YOUR ASSIGNMENT:
Needed from the data below: all lines that contain the word "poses".

LISTED RECORDS:
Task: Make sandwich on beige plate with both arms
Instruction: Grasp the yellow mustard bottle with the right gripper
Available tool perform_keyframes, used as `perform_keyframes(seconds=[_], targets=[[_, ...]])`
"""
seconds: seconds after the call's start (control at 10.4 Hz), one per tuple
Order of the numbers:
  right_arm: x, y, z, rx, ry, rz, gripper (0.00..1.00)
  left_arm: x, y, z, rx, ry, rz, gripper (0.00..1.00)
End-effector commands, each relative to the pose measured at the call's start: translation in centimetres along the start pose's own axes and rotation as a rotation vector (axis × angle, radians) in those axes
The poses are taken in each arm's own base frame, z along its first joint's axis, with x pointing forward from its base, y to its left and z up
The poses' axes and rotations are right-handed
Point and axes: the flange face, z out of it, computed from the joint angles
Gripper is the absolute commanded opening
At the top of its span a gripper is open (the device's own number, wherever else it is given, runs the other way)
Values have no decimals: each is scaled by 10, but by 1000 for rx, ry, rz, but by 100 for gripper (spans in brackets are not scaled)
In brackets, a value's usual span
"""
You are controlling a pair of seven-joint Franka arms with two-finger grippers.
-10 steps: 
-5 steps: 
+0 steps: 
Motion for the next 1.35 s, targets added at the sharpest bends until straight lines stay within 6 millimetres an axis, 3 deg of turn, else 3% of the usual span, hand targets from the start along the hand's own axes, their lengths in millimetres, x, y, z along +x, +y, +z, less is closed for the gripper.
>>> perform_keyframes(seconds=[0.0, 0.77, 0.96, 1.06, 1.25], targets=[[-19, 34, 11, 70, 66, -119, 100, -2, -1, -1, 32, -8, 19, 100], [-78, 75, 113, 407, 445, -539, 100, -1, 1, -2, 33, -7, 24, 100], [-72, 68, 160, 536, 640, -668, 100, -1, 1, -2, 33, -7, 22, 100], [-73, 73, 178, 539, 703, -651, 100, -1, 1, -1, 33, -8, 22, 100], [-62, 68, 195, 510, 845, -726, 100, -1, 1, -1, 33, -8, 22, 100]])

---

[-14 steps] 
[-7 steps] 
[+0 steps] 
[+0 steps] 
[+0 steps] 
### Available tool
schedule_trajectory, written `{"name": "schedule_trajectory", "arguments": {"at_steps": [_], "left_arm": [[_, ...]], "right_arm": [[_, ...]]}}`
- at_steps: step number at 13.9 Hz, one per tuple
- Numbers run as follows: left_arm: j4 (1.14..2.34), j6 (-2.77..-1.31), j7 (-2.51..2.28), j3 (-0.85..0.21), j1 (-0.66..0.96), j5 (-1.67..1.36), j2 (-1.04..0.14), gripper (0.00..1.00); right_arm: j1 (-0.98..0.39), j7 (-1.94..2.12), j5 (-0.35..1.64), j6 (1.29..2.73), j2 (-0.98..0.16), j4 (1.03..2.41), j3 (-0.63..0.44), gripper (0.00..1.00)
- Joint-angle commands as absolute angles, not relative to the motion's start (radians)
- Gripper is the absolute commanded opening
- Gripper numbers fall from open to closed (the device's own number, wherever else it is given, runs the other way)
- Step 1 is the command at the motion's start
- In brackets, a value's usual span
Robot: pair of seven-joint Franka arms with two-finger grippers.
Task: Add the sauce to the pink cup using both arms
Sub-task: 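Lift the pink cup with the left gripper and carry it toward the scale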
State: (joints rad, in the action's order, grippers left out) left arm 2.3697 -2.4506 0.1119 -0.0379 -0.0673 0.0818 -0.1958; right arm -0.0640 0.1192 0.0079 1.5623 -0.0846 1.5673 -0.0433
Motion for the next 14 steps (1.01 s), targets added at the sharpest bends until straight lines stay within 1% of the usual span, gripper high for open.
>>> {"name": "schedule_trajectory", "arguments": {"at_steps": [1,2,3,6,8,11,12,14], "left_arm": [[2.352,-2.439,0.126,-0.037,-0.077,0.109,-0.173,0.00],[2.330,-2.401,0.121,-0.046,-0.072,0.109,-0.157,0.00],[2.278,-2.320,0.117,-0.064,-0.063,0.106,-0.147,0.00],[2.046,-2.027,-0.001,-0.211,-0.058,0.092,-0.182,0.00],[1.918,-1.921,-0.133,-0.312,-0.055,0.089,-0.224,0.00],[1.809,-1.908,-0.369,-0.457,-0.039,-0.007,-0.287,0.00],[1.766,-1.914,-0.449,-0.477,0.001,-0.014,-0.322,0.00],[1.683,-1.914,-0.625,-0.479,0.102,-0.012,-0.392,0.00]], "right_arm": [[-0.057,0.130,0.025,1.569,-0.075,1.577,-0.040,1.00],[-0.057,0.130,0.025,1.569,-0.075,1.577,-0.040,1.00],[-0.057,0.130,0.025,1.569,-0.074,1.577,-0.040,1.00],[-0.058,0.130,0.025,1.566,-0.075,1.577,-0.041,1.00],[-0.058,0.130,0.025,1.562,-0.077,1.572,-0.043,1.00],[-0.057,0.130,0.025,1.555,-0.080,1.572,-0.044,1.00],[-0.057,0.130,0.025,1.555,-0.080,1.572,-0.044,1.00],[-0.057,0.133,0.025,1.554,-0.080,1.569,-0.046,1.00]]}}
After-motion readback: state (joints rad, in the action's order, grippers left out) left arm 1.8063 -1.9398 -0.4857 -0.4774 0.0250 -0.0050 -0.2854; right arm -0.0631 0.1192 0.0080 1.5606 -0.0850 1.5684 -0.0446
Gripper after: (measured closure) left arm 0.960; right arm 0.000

RESPONSE BELOW:
The poses are taken in each arm's own base frame, z along its first joint's axis, with x pointing forward from its base, y to its left and z up
The poses' axes and rotations are right-handed

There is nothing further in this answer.